Instructions to follow | Out of the listing below, copy every line that carries the string "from".

Content starts

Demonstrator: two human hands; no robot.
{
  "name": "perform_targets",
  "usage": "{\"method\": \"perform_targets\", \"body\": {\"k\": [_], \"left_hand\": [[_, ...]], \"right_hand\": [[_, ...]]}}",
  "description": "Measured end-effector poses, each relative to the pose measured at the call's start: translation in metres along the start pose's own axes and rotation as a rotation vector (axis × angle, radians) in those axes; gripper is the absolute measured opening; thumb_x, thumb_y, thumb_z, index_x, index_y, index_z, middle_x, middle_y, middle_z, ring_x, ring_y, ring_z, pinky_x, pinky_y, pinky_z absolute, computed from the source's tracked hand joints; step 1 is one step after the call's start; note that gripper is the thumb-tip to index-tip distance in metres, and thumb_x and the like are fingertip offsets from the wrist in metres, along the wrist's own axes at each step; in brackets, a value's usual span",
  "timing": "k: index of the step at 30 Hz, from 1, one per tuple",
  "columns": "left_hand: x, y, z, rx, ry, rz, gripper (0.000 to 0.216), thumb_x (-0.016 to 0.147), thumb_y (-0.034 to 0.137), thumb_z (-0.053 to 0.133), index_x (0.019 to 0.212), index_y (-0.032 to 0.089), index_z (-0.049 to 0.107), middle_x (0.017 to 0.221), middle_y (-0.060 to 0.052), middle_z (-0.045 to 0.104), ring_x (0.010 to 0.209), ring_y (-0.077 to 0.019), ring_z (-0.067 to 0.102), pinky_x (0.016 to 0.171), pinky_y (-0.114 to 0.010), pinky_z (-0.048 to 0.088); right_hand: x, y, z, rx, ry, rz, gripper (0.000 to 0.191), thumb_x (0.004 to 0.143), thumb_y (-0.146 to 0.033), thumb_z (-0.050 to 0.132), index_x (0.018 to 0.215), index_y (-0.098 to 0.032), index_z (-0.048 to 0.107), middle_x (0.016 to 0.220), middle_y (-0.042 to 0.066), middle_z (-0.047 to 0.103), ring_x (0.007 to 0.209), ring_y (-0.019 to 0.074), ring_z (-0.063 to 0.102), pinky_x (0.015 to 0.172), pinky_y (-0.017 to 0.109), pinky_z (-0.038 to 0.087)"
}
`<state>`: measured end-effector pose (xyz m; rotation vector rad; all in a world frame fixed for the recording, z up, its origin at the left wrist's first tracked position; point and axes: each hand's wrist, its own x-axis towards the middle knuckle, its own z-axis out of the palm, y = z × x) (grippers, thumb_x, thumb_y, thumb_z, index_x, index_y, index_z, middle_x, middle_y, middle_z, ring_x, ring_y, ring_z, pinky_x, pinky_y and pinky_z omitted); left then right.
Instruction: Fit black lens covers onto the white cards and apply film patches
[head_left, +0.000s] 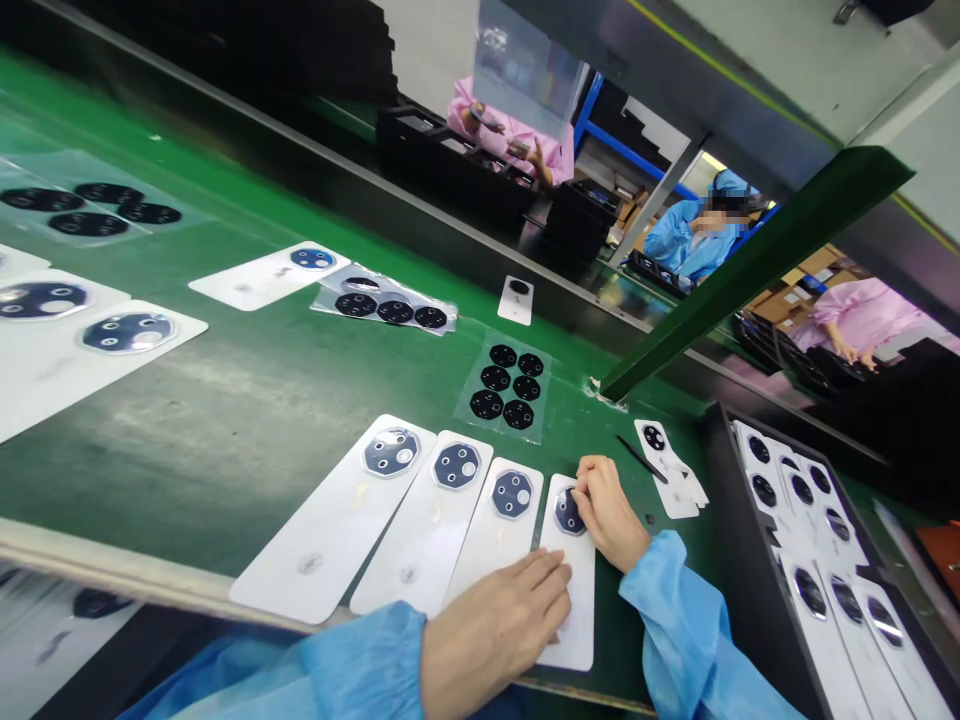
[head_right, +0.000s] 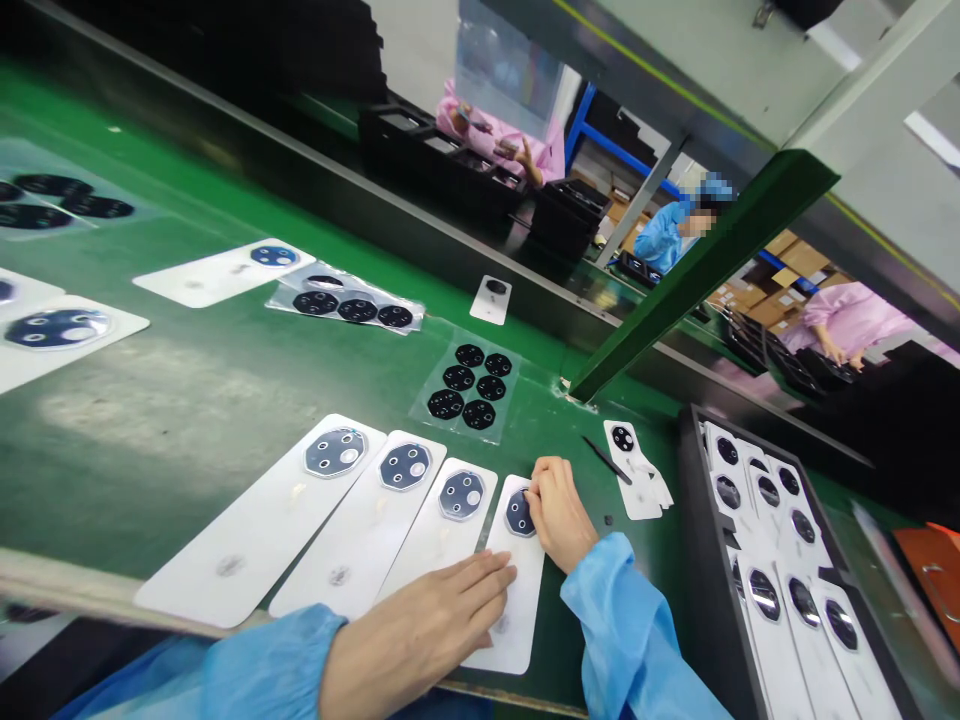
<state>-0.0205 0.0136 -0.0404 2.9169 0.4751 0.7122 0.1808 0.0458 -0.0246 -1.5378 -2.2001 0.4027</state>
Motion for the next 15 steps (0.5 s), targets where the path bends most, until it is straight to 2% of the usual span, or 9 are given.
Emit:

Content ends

Exercise result |
  "description": "Measured end-effector poses, each relative to the pose measured at the call's start: translation in metres along the start pose's own axes and rotation as a rotation vector (axis × angle, radians) in those axes; gripper is the absolute measured opening; thumb_x, thumb_y, thumb_z, index_x, index_y, index_z, middle_x, middle_y, middle_z, ring_x, ring_y, ring_z, pinky_x, pinky_y, pinky_z absolute, computed from the source's tracked hand joints; step 1 is one step after the call's start; note that gripper is the thumb-tip to index-tip distance in metres, and thumb_x and the like are fingertip offsets from the wrist in metres, along the wrist's own axes at each step; in brackets, a value's usual span",
  "timing": "k: index of the step at 30 Hz, from 1, one per tuple",

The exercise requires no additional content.